En hem nemende, wierpen zij hem uit, buiten den wijngaard, en doodden hem.
园主来的时候要怎样处治这些园户呢?
Wanneer dan de heer des wijngaards komen zal, wat zal hij dien landlieden doen?
他们说:要下毒手除灭那些恶人,将葡萄园另租给那按著时候交果子的园户。
Zij zeiden tot hem: Hij zal den kwaden een kwaden dood aandoen, en zal den wijngaard aan andere landlieden verhuren, die hem de vruchten op haar tijden zullen geven.

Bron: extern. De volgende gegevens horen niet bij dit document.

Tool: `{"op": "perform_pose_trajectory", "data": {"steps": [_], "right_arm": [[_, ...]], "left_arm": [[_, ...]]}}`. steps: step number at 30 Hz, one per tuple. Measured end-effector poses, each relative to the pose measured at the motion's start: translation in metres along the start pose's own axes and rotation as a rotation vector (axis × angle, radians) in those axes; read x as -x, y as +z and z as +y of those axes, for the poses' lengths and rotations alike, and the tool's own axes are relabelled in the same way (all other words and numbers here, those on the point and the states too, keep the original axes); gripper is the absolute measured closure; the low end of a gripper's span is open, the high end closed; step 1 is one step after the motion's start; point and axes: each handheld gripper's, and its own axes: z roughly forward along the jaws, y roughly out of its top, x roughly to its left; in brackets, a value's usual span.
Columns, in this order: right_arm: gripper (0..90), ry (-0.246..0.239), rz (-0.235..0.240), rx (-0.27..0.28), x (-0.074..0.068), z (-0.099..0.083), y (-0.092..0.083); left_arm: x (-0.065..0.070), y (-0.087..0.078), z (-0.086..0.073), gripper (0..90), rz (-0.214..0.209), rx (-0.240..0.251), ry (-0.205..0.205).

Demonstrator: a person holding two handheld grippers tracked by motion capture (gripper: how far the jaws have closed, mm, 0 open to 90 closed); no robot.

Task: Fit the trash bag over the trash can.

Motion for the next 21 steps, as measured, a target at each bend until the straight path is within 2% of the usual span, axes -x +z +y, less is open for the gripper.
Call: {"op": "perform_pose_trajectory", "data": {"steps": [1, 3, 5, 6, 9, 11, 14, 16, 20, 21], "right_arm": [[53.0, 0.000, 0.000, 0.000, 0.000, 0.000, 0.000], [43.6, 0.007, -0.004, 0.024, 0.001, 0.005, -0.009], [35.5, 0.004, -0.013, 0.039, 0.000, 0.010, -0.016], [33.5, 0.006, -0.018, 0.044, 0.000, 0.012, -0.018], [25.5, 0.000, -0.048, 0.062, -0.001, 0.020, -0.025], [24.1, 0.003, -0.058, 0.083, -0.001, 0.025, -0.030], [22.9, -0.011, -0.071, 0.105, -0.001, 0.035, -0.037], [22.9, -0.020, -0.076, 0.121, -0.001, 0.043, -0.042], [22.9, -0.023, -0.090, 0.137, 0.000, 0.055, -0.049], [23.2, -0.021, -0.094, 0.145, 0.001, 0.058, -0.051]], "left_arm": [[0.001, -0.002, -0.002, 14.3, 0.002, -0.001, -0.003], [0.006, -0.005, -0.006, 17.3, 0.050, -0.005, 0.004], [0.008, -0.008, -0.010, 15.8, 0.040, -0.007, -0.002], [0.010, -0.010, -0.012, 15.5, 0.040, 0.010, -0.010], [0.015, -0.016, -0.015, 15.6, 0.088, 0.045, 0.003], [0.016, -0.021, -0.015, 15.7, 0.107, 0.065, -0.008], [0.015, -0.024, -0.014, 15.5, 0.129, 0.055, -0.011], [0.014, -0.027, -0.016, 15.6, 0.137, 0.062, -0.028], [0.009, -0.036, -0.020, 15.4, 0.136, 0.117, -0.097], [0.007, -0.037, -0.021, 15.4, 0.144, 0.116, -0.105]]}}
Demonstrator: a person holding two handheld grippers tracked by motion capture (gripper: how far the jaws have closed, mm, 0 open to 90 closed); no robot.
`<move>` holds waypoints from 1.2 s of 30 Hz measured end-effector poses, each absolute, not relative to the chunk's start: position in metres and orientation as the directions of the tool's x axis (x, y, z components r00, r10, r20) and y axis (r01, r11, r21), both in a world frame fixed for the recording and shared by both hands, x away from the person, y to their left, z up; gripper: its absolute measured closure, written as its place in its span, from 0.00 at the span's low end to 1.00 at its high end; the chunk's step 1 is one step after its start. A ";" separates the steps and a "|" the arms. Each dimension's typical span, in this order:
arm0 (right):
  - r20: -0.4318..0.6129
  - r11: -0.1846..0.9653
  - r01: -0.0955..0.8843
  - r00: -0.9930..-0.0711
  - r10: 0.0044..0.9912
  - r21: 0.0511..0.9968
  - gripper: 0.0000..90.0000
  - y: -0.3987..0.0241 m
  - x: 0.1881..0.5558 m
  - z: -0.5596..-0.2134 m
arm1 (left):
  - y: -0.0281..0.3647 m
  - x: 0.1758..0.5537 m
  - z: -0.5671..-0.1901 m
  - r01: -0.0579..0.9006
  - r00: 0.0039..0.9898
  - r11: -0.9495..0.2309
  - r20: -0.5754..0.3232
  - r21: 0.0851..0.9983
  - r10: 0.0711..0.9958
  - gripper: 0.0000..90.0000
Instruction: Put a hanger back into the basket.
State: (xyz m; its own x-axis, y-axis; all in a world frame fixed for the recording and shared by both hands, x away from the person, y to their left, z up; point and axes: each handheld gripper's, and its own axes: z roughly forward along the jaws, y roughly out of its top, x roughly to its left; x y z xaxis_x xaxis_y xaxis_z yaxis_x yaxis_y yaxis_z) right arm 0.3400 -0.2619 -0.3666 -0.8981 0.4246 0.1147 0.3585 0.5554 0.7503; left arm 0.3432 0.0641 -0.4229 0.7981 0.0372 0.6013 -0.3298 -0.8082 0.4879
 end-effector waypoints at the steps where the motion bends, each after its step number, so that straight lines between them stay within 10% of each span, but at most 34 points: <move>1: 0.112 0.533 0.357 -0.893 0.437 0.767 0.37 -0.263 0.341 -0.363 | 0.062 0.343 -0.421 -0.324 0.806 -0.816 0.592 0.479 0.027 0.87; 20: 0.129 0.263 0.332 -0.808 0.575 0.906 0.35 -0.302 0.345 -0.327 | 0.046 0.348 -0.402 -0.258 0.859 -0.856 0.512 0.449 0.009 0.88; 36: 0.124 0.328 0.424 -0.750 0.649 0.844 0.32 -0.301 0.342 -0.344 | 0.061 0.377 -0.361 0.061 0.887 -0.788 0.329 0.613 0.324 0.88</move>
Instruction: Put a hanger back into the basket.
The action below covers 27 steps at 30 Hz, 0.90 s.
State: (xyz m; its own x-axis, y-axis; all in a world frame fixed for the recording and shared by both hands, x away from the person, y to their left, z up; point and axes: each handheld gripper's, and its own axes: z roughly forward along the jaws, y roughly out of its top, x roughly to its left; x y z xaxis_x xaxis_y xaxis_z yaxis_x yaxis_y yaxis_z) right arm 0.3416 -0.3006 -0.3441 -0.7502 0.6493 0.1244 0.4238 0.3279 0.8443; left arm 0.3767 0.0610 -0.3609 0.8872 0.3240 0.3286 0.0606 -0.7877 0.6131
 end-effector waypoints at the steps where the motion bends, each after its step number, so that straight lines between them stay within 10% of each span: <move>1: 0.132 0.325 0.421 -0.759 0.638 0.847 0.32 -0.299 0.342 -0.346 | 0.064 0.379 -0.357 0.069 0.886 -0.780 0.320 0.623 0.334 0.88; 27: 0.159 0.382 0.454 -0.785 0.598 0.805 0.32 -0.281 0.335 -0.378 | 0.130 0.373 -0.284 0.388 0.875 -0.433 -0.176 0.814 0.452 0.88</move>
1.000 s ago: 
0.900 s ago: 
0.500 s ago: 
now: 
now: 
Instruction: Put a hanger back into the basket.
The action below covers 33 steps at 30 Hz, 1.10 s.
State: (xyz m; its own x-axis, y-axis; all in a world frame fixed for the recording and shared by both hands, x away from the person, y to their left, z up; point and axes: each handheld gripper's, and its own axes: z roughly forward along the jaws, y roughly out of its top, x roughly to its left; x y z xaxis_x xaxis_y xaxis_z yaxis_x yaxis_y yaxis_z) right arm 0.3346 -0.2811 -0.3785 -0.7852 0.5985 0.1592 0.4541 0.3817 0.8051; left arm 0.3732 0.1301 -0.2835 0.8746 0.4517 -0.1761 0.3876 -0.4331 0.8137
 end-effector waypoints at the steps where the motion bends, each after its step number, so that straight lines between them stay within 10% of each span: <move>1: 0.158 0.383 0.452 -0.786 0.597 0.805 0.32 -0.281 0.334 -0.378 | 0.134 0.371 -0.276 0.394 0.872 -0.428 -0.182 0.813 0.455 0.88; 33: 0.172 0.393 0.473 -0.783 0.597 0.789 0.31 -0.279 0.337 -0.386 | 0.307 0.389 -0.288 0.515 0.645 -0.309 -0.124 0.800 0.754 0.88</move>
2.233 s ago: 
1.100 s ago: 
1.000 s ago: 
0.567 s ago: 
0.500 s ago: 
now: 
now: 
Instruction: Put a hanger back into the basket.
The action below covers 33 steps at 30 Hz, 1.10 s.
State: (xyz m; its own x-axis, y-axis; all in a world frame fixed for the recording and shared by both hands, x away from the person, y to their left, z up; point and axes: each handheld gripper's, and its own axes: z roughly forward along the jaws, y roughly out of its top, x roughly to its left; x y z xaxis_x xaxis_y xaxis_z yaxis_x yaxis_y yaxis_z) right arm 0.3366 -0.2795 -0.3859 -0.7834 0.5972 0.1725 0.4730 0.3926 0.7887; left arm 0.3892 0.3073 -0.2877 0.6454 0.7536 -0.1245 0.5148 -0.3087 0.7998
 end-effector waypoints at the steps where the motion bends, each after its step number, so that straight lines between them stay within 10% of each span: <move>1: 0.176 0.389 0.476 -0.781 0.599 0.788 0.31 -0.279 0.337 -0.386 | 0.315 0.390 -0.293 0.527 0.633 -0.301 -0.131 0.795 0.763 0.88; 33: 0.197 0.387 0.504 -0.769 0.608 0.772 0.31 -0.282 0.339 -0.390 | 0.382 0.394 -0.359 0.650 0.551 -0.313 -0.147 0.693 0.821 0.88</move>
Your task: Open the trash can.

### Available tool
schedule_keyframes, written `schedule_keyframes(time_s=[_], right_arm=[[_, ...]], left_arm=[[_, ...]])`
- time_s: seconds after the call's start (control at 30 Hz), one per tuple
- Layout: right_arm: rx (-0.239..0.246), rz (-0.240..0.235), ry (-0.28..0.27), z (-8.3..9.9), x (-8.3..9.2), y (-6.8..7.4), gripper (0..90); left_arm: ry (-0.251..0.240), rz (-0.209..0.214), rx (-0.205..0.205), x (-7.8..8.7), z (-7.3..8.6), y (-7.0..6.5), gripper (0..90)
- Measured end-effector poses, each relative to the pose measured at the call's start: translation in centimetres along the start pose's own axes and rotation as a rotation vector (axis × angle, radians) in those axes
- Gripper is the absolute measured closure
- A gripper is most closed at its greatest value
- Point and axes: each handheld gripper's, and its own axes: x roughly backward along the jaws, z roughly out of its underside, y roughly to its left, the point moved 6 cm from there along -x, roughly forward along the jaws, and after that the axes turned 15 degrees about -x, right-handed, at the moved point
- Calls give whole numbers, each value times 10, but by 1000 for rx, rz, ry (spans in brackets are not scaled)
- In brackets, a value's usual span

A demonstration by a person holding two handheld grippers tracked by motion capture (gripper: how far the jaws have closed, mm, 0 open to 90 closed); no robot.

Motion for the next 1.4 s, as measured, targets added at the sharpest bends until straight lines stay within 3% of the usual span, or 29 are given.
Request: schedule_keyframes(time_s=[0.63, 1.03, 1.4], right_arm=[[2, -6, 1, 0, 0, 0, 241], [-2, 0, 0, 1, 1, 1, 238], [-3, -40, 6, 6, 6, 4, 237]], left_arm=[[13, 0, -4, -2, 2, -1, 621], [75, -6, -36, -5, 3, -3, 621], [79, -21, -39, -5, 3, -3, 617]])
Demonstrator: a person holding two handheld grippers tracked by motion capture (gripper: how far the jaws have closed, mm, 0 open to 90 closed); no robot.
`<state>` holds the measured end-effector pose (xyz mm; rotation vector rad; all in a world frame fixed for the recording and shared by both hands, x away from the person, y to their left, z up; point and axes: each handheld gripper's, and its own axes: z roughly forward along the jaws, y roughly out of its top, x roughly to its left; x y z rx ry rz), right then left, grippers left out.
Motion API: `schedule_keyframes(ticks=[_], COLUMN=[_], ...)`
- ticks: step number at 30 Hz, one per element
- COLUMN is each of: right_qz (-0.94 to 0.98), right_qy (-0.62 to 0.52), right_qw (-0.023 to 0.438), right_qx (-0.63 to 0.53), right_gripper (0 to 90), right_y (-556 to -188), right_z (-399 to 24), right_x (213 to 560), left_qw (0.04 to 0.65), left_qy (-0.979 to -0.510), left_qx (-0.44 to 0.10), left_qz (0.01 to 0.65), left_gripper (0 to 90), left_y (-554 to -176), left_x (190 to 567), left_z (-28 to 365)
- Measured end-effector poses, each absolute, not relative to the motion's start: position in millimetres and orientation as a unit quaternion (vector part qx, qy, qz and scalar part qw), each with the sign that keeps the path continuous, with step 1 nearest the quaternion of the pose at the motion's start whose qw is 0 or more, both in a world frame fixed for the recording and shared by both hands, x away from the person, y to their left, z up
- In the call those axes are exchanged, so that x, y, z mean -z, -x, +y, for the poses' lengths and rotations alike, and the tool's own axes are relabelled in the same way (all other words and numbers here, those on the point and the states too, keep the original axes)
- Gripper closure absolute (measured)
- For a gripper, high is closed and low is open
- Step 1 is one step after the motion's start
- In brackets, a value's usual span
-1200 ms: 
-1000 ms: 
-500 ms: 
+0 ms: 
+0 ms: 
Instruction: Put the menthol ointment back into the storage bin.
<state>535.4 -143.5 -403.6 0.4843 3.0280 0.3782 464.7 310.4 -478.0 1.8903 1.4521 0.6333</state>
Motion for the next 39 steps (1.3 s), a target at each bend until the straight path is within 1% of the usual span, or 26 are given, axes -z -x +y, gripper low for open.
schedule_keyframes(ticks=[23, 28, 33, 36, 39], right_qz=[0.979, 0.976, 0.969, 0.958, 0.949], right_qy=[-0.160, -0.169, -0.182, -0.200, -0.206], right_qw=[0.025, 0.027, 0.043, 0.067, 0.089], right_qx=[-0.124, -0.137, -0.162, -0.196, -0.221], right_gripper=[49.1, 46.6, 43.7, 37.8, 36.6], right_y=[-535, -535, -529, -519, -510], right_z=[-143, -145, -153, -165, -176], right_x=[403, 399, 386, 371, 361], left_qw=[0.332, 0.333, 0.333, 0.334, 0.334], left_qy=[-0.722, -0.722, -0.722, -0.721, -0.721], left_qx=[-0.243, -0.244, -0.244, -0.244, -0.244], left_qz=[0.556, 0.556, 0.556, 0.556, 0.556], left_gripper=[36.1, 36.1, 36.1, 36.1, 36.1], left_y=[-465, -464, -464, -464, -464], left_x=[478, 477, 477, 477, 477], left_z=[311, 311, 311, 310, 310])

耶稣说:经上写著:匠人所弃的石头已作了房角的头块石头。这是主所做的,在我们眼中看为希奇。这经你们没有念过吗?
Jezus zeide tot hen: Hebt gij nooit gelezen in de Schriften: De steen, dien de bouwlieden verworpen hebben, deze is geworden tot een hoofd des hoeks; van den Heere is dit geschied, en het is wonderlijk in onze ogen?
所以我告诉你们, 神的国必从你们夺去,赐给那能结果子的百姓。
Daarom zeg Ik ulieden, dat het Koninkrijk Gods van u zal weggenomen worden, en een volk gegeven, dat zijn vruchten voortbrengt.
谁掉在这石头上,必要跌碎;这石头掉在谁的身上,就要把谁砸得稀烂。
En wie op dezen steen valt, die zal verpletterd worden; en op wien hij valt, dien zal hij vermorzelen.
祭司长和法利赛人听见他的比喻,就看出他是指著他们说的。
En als de overpriesters en Farizeën deze Zijn gelijkenissen hoorden, verstonden zij, dat Hij van hen sprak.
他们想要捉拿他,只是怕众人,因为众人以他为先知。
En zoekende Hem te vangen, vreesden zij de scharen, dewijl deze Hem hielden voor een profeet.